It was not the first time the Career Board had assigned me to DEA headquarters. I had spent three compulsory years before returning to what I knew best. As previously mentioned, no field cop relished a tour in HQ. The emergencies were mainly bureaucratic, and political machinations often determined your worth—the antithesis of substantive duty in the real
world. Being here now was not by choice either, but it was necessary, and I was determined to make the most of it. It was a paradoxical quirk of the job: HQ was a promising place to lay low when the situation warranted. It is always easier to smother punches from in close.
Meanwhile, Rosslyn, for those who have not had the pleasure, is a very convenient place to pitch a tent while waiting for your belongings to catch up. Most notably, it is home to the US Marine Corps Iwo Jima Memorial and a sneaky back entrance to Arlington National Cemetery. But most of Rosslyn back then was high-rise office buildings, apartments, and hotels off Wilson Street, the main drag.

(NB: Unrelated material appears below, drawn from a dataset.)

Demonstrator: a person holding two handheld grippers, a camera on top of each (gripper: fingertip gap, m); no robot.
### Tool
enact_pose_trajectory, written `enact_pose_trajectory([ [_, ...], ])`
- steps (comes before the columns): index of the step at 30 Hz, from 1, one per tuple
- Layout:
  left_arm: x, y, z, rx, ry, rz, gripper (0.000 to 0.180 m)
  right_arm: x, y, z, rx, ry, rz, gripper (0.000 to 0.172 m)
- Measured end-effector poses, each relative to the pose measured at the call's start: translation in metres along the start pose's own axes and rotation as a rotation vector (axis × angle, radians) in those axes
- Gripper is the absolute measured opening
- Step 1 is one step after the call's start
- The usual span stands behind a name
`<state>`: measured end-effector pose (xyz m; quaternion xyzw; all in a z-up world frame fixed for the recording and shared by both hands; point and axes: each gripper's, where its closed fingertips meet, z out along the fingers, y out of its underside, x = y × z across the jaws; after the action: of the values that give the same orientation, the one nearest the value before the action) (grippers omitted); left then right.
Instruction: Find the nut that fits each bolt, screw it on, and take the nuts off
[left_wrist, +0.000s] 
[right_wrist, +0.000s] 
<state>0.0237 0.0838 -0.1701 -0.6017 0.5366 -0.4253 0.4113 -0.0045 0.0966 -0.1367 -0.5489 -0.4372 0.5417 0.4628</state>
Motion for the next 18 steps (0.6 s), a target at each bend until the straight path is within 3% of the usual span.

But the principal reason for Rosslyn’s popularity among the almost-pretty government transients was the convenient Metro train station where the Orange and Blue rail lines converged to cross the Potomac. The Orange Line serviced the Virginia suburbs out to Vienna, and the Blue Line serviced other areas of Virginia, such as the National Airport (as Reagan National was called then), the Pentagon, and Alexandria’s historic, affluent, and charming village. From Rosslyn, both lines crossed the river in an orderly fashion through fast underwater tunnels into the Big Plum, where the federal bureaucratic frenzy and lethargy shared the same moments. Picture a cheap watch built by the lowest bidder, where the inner gears, wheels, and pulleys frantically dance while the outer hands proceed in the same uninspired glacial pace.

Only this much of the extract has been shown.